First and foremost among the offerings, we have the Intel Xeon W-3175X, which is a 28-core, 56-thread chip built and intended for running professional applications. The CPU cores are clocked at 3.1GHz, however they’re capable of reaching up to 4.3GHz when boost mode is enabled.
According to Intel, the chip features a six-channel DDR4 memory controller, is capable of supporting up to 512GB of memory, and includes 68 PCIe lanes — 44 of which are located on the CPU, itself, providing a wealth of opportunities for connecting up with add-on hardware.
While the Xeon W-3175X is a performance powerhouse, Intel cautions that the chip generates quite a bit of heat with its Thermal Design Point (TDP) of 265 Watts.
Notably, the new 28-core Xeon chip represents Intel’s follow-up to the 18-core W-series chip it introduced last year — the same 18-core chip which debuted as a top-of-the-line, $2,400 upgrade option on Apple’s ultra high-performance $5,000 iMac Pro.
Given the proportionately higher performance (and heat production) of the new 28-core CPU in relation to the 18-core CPU available as an iMac Pro upgrade, it’s unlikely that we’ll ever see Apple offer the 28-core option for iMac Pro.
More likely, though still unconfirmed, is that Intel’s 28-core Xeon W-3175 could debut as an upgrade option on Apple’s upcoming “modular” Mac Pro refresh.
As far back as 2016, Apple began dropping hints that it was working on a completely new modular-designed form-factor for its highest-tier Mac Pro computer, which according to the latest rumors, was supposed to debut sometime by the end of 2018.
With 2018 winding down now, it’s looking more likely that we’ll see (or at least hear more) of the new Mac Pro sometime early next year. But, as it pertains to Intel’s 28-core chip: depending on how the Mac Pro is designed and configured, modularly speaking, it might be able to provide sufficient pass-through cooling should Apple decide upon using Intel’s 28-core CPU.
There’s currently no word on pricing for the Xeon W-3175X, but Intel says it will be going on sale by December of this year.
i9 CPUs and the Future of Mac
Alongside the 28-core powerhouse, Intel showcased a trio of 9th-generation Masthead Core i9 processors. The most powerful of which is the 8-core, 16-thread Core i9-9900K. It features a base clock speed of 3.6GHz, which rises up to a blazingly-fast 5GHz under boost mode.
The i9 chip is joined by a similarly-spec’d i7-9700K, which is able to reach 4.9GHz under boost mode, as well as a 6-core Core i5-9600K, which touts a base clock-speed of 3.7GHZ and a boosted clock of 4.6GHz.

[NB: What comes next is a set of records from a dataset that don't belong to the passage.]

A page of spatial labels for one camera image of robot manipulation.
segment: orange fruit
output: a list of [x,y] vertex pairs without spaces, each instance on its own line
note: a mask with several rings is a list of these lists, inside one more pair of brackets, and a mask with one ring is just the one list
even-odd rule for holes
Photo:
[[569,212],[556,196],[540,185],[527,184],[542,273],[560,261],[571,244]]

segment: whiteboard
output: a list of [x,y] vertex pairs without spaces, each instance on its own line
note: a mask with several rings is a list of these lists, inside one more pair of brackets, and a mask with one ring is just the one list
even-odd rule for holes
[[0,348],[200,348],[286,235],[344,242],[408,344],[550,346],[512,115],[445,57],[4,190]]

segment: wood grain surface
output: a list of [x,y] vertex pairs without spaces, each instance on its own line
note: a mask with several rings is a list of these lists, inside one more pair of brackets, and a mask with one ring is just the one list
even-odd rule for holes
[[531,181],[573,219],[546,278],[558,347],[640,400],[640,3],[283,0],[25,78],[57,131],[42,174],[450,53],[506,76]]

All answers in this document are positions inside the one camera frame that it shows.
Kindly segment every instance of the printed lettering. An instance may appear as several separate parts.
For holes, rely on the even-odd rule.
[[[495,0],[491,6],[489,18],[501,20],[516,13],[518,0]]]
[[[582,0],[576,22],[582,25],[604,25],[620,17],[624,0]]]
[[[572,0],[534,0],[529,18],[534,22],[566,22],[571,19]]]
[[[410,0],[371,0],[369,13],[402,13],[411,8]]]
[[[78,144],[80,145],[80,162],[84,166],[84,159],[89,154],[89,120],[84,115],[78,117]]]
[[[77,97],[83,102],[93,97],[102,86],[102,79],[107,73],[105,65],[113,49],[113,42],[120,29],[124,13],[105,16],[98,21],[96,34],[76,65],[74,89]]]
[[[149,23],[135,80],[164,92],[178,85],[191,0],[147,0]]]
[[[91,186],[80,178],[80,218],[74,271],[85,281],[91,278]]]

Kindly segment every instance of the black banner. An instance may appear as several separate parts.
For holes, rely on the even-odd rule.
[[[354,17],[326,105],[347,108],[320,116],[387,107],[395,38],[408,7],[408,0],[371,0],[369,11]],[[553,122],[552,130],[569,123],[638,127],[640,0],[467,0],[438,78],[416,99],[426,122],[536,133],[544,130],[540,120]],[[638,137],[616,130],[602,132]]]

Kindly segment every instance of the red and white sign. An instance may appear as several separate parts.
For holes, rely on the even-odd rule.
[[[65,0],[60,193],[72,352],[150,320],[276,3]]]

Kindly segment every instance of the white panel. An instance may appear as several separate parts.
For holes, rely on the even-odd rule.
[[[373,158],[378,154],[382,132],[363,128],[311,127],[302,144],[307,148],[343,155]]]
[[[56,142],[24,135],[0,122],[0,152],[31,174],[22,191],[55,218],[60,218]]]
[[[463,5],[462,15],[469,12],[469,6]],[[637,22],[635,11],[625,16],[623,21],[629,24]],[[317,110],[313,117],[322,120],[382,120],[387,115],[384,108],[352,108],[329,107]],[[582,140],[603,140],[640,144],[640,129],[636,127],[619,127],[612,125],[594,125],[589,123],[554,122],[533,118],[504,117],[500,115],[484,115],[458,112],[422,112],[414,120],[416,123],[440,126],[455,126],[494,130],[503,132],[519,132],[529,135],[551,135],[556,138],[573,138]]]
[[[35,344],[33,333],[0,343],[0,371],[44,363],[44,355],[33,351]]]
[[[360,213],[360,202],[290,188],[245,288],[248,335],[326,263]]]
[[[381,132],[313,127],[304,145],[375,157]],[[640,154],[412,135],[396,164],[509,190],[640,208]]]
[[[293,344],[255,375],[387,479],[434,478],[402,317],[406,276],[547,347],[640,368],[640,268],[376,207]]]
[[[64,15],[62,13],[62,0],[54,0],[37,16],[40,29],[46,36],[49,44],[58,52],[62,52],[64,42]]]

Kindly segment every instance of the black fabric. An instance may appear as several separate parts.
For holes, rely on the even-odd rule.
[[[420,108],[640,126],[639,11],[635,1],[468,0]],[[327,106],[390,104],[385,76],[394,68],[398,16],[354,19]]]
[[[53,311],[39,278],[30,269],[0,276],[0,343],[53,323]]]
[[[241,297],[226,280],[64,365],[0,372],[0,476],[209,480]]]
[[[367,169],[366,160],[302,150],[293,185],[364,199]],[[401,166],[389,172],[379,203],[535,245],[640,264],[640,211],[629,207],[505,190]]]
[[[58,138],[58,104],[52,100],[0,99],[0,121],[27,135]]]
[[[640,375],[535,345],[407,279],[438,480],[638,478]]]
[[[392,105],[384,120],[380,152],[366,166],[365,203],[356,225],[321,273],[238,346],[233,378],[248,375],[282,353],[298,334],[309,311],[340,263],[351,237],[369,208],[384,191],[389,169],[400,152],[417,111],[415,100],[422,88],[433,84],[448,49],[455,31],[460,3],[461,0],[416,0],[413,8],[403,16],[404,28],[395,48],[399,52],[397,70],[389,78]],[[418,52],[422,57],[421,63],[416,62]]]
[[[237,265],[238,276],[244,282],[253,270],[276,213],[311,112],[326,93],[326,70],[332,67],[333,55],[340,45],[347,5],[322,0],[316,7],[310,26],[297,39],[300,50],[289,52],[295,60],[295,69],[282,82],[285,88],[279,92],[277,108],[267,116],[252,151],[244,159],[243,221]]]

While they’re all powerful and represent Intel’s latest lineup of next-generation processors, it’s worth noting that given the i9 trio’s TDP of 95W, they are unlikely to be considered by Apple for future iMacs and MacBooks, either, simply because of their high heat production.
However, Apple’s been rumored to be working on its own in-house CPUs which could debut in future iMacs, MacBooks and MacBook Pros — but only time will tell when those models launch and how they’ll be configured.
[The information provided in this article has NOT been confirmed by Apple and may be speculation. Provided details may not be factual. Take all rumors, tech or otherwise, with a grain of salt.]